### PROBLEM TO WORK ON:
When you return the data, keep every line exactly as it is and leave out the pictures.

- Opening Delimiter -

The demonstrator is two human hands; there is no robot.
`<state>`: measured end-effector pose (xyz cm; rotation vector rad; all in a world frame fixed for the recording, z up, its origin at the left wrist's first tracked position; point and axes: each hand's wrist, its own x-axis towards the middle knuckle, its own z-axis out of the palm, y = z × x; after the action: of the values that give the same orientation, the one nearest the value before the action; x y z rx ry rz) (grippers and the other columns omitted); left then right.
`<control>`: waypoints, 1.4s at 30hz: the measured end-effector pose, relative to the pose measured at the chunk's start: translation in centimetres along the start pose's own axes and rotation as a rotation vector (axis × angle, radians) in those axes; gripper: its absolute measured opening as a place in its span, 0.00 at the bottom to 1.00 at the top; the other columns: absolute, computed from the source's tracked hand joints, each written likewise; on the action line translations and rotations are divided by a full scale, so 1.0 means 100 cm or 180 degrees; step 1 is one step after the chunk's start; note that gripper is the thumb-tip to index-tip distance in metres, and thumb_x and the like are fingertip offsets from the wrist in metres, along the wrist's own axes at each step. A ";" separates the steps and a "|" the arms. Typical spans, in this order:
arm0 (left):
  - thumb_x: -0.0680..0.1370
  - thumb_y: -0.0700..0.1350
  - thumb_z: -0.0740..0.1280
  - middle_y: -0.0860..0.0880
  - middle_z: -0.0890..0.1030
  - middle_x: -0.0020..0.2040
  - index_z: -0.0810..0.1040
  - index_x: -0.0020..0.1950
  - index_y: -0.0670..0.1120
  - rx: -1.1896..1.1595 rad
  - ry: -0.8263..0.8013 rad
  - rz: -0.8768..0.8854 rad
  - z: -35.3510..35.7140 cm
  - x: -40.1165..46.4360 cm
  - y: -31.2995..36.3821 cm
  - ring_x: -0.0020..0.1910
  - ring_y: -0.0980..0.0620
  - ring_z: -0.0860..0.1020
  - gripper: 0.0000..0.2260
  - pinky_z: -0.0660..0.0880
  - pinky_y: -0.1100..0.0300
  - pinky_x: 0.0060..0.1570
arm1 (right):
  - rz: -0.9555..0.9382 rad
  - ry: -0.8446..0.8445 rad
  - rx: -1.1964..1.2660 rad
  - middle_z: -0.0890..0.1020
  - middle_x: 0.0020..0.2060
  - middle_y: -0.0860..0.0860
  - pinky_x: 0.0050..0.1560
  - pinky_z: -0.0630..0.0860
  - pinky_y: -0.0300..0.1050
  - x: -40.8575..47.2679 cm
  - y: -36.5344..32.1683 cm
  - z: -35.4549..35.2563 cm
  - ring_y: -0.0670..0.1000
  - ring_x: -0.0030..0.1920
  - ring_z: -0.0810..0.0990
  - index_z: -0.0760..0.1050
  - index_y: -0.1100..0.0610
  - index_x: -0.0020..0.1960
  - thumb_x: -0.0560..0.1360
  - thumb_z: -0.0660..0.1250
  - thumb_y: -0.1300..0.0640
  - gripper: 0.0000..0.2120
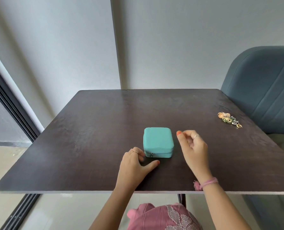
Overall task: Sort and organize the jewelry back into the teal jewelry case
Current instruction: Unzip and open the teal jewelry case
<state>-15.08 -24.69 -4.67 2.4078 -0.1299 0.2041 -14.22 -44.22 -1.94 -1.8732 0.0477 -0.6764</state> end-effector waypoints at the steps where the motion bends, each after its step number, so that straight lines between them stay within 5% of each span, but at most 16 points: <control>1: 0.66 0.67 0.71 0.58 0.75 0.39 0.73 0.44 0.53 0.0038 0.0047 -0.0014 0.001 0.000 0.002 0.43 0.59 0.71 0.20 0.68 0.69 0.38 | 0.0135 -0.0069 0.0093 0.82 0.41 0.49 0.40 0.73 0.29 0.007 0.002 0.002 0.44 0.42 0.80 0.77 0.53 0.46 0.76 0.68 0.52 0.05; 6: 0.71 0.66 0.66 0.59 0.77 0.35 0.76 0.40 0.54 0.0268 0.0248 -0.0008 0.008 0.000 0.010 0.40 0.57 0.73 0.16 0.73 0.61 0.42 | 0.0396 -0.0945 0.0182 0.74 0.61 0.46 0.57 0.72 0.30 0.024 0.023 0.019 0.39 0.60 0.74 0.72 0.48 0.64 0.79 0.62 0.51 0.14; 10: 0.76 0.58 0.65 0.58 0.79 0.37 0.79 0.41 0.52 0.0252 0.0334 0.0035 0.008 -0.001 0.011 0.40 0.56 0.73 0.11 0.72 0.61 0.41 | 0.0413 -0.1394 0.0157 0.69 0.66 0.41 0.57 0.68 0.26 0.022 0.026 0.023 0.36 0.64 0.69 0.67 0.44 0.69 0.80 0.58 0.47 0.18; 13: 0.77 0.55 0.64 0.57 0.78 0.39 0.78 0.43 0.51 0.0197 0.0216 0.0169 0.006 -0.002 0.010 0.40 0.57 0.73 0.09 0.71 0.63 0.41 | 0.0227 -0.1621 -0.0077 0.67 0.69 0.40 0.66 0.64 0.35 0.022 0.028 0.023 0.37 0.68 0.65 0.66 0.43 0.71 0.78 0.57 0.42 0.22; 22: 0.79 0.49 0.64 0.54 0.78 0.44 0.77 0.49 0.49 -0.0011 -0.0099 0.0142 -0.012 0.006 -0.008 0.42 0.56 0.76 0.05 0.76 0.61 0.45 | 0.0043 -0.1712 -0.0383 0.67 0.70 0.41 0.65 0.58 0.31 0.023 0.031 0.021 0.38 0.69 0.63 0.68 0.46 0.70 0.81 0.58 0.53 0.18; 31: 0.77 0.47 0.68 0.54 0.76 0.34 0.78 0.45 0.46 -0.0111 -0.0039 -0.0176 -0.022 0.055 -0.019 0.32 0.58 0.72 0.06 0.67 0.70 0.32 | 0.0061 -0.1723 -0.0425 0.66 0.71 0.41 0.67 0.57 0.34 0.023 0.033 0.021 0.40 0.71 0.62 0.68 0.46 0.71 0.81 0.58 0.53 0.18; 42: 0.75 0.41 0.67 0.50 0.82 0.38 0.79 0.45 0.45 -0.0300 -0.0252 -0.0016 -0.009 0.118 -0.008 0.40 0.53 0.79 0.02 0.75 0.61 0.45 | 0.0054 -0.1756 -0.0483 0.65 0.72 0.41 0.66 0.57 0.33 0.024 0.032 0.022 0.39 0.70 0.61 0.66 0.46 0.71 0.81 0.57 0.52 0.18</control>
<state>-3.48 -23.96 -2.35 2.3226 -0.1661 0.0982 -10.33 -44.51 -4.23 -2.1445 -0.2467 -0.1288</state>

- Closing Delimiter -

### TASK RESPONSE:
The demonstrator is two human hands; there is no robot.
`<state>`: measured end-effector pose (xyz cm; rotation vector rad; all in a world frame fixed for the recording, z up, its origin at the left wrist's first tracked position; point and axes: each hand's wrist, its own x-axis towards the middle knuckle, its own z-axis out of the palm, y = z × x; after the action: of the values that give the same orientation, the one nearest the value before the action; x y z rx ry rz) (grippers and the other columns omitted); left then right.
`<control>`: waypoints, 1.4s at 30hz: the measured end-effector pose, relative to the pose measured at the chunk's start: translation in centimetres along the start pose's own axes and rotation as a rotation vector (axis × angle, radians) in those axes; gripper: its absolute measured opening as a place in its span, 0.00 at the bottom to 1.00 at the top; the other columns: absolute, computed from the source's tracked hand joints, each written likewise; on the action line translations and rotations are divided by a full scale, so 1.0 means 100 cm or 180 degrees; step 1 is one step after the chunk's start; note that gripper is the thumb-tip to index-tip distance in metres, and thumb_x and the like are fingertip offsets from the wrist in metres, along the wrist's own axes at each step. A ";" separates the steps and a "|" the arms. Typical spans, in this order:
arm0 (left):
  - thumb_x: -0.0680..0.1370
  - thumb_y: -0.0700..0.1350
  - thumb_z: -0.0740..0.1280
  - middle_y: -0.0860..0.0880
  - middle_z: -0.0890..0.1030
  - middle_x: -0.0020..0.2040
  - index_z: -0.0810..0.1040
  - index_x: -0.0020..0.1950
  - index_y: -0.0670..0.1120
  - rx: -1.1896..1.1595 rad
  - ry: -0.8263..0.8013 rad
  - rz: -0.8768..0.8854 rad
  - z: -35.3510..35.7140 cm
  - x: -40.1165..46.4360 cm
  - y: -31.2995..36.3821 cm
  - ring_x: -0.0020..0.1910
  - ring_y: -0.0980..0.0620
  - ring_z: -0.0860..0.1020
  - gripper: 0.0000..0.2260
  - pinky_z: -0.0660..0.0880
  - pinky_y: -0.1100..0.0300
  - pinky_x: 0.0060..0.1570
arm1 (right):
  - rz: -0.9555..0.9382 rad
  - ry: -0.8446..0.8445 rad
  - rx: -1.1964..1.2660 rad
  - middle_z: -0.0890..0.1020
  - middle_x: 0.0020..0.2060
  - middle_y: -0.0860..0.0860
  - pinky_x: 0.0050..0.1560
  - pinky_z: -0.0630..0.0860
  - pinky_y: -0.0300..0.1050
  - x: -40.8575..47.2679 cm
  - y: -36.5344..32.1683 cm
  - z: -35.4549..35.2563 cm
  - ring_y: -0.0670..0.1000
  - ring_x: -0.0030..0.1920
  - ring_z: -0.0810..0.0990
  - index_z: -0.0760..0.1050
  - index_y: -0.1100..0.0610
  - index_x: -0.0020..0.1960
  - thumb_x: -0.0560..0.1360
  - thumb_z: -0.0660..0.1250
  - thumb_y: -0.1300..0.0640
  - gripper: 0.0000..0.2120
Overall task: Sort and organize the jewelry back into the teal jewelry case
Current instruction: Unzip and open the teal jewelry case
<state>-15.08 -24.69 -4.67 2.4078 -0.1299 0.2041 -14.22 -44.22 -1.94 -1.8732 0.0477 -0.6764</state> end-effector waypoints at the steps where the motion bends, each after its step number, so that straight lines between them stay within 5% of each span, but at most 16 points: <control>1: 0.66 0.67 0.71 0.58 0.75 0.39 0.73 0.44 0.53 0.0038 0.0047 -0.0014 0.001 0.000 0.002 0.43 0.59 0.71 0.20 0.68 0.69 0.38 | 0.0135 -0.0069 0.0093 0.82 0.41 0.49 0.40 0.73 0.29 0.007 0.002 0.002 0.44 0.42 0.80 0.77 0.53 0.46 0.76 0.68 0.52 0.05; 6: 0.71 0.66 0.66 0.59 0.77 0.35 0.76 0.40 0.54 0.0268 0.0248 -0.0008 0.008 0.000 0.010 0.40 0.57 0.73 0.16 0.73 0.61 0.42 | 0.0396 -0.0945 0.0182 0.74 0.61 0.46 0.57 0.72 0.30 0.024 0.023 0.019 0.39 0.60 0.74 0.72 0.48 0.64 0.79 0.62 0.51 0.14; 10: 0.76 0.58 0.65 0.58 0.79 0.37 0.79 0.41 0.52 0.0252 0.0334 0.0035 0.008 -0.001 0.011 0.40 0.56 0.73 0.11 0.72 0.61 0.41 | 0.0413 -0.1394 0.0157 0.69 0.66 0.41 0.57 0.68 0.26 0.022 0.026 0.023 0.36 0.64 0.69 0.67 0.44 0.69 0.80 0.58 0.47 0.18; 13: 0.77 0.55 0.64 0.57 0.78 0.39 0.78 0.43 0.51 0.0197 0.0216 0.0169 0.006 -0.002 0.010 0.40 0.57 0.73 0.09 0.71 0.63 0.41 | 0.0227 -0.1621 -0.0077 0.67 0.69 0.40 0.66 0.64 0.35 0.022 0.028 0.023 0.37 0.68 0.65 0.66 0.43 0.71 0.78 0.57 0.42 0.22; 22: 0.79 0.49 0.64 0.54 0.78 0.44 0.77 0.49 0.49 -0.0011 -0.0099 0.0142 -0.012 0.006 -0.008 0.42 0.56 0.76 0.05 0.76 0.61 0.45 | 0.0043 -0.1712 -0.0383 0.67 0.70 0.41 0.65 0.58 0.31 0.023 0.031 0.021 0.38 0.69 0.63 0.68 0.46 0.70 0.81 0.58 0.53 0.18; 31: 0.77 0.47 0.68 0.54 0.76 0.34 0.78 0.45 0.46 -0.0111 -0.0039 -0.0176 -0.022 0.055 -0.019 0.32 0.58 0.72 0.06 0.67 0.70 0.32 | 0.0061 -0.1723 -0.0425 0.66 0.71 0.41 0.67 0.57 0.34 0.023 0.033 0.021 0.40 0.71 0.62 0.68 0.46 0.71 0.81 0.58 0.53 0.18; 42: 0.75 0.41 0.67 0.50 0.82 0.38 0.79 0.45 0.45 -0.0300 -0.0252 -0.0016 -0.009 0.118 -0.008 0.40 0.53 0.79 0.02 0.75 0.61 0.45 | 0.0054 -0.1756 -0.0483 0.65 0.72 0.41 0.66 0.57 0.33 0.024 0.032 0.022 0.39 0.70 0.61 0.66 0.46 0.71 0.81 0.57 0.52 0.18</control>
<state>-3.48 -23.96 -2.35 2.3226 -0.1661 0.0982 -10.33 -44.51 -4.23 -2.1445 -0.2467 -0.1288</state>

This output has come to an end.